## Task details
Copy every line of the data below exactly as given, except for the pictures.

## Information provided
== Segment start ==

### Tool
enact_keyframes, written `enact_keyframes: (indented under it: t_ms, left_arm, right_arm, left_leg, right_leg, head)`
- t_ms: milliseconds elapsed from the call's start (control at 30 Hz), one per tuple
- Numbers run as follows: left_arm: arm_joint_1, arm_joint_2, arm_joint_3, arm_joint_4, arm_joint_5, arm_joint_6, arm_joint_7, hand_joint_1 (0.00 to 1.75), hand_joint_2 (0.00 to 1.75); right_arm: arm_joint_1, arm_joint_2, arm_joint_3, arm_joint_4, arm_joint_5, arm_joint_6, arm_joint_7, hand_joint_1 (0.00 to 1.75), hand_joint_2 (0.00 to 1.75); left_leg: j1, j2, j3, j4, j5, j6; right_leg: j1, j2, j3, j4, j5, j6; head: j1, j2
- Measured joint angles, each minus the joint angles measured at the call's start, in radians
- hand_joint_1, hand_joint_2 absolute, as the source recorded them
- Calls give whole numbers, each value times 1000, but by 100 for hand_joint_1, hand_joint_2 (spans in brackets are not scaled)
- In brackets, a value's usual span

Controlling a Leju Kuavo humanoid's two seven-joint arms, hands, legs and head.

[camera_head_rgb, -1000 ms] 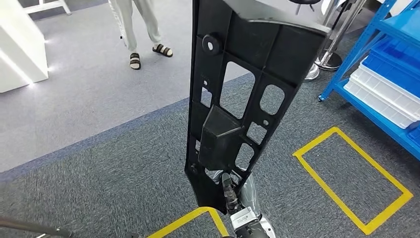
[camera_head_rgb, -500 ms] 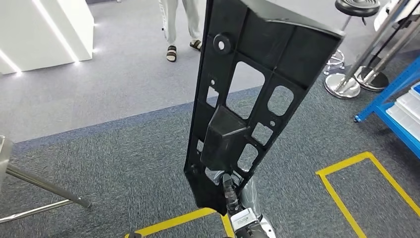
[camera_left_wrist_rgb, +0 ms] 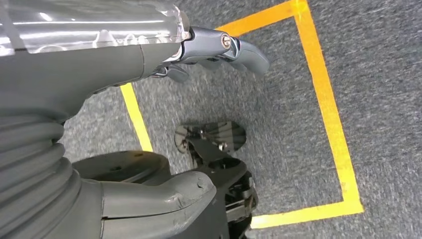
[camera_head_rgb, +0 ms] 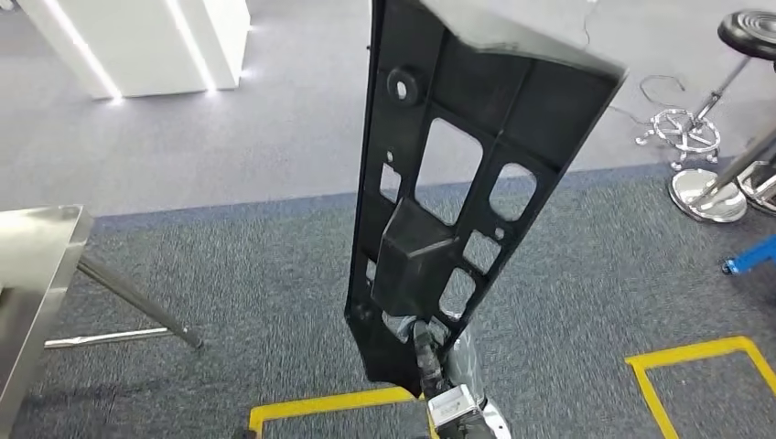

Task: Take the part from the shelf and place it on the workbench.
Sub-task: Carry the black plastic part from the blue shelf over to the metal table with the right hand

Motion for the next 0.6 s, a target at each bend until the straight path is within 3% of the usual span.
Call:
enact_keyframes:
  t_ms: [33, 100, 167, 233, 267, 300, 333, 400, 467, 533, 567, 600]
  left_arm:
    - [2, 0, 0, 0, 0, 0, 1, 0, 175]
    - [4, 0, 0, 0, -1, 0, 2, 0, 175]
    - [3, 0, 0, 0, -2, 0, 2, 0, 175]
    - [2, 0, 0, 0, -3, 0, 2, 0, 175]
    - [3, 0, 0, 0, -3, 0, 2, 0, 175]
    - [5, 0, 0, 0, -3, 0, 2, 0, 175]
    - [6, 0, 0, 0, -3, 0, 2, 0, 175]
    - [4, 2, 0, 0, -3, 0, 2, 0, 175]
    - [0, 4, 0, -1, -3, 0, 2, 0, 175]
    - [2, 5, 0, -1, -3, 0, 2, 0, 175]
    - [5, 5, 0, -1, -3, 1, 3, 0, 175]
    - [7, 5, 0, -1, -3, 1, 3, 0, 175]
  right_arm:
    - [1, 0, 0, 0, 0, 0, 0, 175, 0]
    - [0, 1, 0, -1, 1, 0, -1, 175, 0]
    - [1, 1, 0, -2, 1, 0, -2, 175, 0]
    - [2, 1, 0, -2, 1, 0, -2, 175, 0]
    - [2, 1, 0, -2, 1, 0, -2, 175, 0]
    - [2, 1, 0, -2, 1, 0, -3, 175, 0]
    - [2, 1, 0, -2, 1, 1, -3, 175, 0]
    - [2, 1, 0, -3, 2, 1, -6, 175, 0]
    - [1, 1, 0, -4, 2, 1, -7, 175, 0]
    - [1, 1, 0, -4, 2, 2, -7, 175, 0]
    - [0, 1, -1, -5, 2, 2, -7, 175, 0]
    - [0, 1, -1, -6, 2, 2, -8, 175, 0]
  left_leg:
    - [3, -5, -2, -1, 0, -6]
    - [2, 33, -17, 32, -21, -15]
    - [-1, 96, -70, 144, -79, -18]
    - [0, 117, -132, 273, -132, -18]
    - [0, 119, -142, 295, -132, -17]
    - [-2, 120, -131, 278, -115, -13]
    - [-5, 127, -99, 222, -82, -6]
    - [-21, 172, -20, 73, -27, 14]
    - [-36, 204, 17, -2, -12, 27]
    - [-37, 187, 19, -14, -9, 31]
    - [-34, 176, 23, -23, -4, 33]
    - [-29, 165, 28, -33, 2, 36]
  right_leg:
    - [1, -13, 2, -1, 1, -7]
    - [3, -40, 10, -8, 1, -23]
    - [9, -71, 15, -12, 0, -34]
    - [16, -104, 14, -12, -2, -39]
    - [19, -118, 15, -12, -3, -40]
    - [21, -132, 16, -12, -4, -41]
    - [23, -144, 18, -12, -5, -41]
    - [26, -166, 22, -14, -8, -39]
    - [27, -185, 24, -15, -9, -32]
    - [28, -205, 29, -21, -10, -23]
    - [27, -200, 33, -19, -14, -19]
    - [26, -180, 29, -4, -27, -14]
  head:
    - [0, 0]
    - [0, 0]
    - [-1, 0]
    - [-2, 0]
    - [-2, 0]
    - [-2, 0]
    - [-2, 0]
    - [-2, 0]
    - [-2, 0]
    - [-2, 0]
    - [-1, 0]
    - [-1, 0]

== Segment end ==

## Solved problem
### Tool
enact_keyframes, written `enact_keyframes: (indented under it: t_ms, left_arm, right_arm, left_leg, right_leg, head)`
- t_ms: milliseconds elapsed from the call's start (control at 30 Hz), one per tuple
- Numbers run as follows: left_arm: arm_joint_1, arm_joint_2, arm_joint_3, arm_joint_4, arm_joint_5, arm_joint_6, arm_joint_7, hand_joint_1 (0.00 to 1.75), hand_joint_2 (0.00 to 1.75); right_arm: arm_joint_1, arm_joint_2, arm_joint_3, arm_joint_4, arm_joint_5, arm_joint_6, arm_joint_7, hand_joint_1 (0.00 to 1.75), hand_joint_2 (0.00 to 1.75); left_leg: j1, j2, j3, j4, j5, j6; right_leg: j1, j2, j3, j4, j5, j6; head: j1, j2
- Measured joint angles, each minus the joint angles measured at the call's start, in radians
- hand_joint_1, hand_joint_2 absolute, as the source recorded them
- Calls give whole numbers, each value times 1000, but by 100 for hand_joint_1, hand_joint_2 (spans in brackets are not scaled)
- In brackets, a value's usual span

Controlling a Leju Kuavo humanoid's two seven-joint arms, hands, legs and head.

[camera_head_rgb, -1000 ms] 
[camera_head_rgb, -500 ms] 
[camera_left_wrist_rgb, +0 ms] 
[camera_head_rgb, +0 ms] 

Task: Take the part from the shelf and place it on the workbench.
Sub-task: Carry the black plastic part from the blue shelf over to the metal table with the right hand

Motion for the next 0.6 s, a target at each bend until the straight path is within 3% of the usual span.
Call:
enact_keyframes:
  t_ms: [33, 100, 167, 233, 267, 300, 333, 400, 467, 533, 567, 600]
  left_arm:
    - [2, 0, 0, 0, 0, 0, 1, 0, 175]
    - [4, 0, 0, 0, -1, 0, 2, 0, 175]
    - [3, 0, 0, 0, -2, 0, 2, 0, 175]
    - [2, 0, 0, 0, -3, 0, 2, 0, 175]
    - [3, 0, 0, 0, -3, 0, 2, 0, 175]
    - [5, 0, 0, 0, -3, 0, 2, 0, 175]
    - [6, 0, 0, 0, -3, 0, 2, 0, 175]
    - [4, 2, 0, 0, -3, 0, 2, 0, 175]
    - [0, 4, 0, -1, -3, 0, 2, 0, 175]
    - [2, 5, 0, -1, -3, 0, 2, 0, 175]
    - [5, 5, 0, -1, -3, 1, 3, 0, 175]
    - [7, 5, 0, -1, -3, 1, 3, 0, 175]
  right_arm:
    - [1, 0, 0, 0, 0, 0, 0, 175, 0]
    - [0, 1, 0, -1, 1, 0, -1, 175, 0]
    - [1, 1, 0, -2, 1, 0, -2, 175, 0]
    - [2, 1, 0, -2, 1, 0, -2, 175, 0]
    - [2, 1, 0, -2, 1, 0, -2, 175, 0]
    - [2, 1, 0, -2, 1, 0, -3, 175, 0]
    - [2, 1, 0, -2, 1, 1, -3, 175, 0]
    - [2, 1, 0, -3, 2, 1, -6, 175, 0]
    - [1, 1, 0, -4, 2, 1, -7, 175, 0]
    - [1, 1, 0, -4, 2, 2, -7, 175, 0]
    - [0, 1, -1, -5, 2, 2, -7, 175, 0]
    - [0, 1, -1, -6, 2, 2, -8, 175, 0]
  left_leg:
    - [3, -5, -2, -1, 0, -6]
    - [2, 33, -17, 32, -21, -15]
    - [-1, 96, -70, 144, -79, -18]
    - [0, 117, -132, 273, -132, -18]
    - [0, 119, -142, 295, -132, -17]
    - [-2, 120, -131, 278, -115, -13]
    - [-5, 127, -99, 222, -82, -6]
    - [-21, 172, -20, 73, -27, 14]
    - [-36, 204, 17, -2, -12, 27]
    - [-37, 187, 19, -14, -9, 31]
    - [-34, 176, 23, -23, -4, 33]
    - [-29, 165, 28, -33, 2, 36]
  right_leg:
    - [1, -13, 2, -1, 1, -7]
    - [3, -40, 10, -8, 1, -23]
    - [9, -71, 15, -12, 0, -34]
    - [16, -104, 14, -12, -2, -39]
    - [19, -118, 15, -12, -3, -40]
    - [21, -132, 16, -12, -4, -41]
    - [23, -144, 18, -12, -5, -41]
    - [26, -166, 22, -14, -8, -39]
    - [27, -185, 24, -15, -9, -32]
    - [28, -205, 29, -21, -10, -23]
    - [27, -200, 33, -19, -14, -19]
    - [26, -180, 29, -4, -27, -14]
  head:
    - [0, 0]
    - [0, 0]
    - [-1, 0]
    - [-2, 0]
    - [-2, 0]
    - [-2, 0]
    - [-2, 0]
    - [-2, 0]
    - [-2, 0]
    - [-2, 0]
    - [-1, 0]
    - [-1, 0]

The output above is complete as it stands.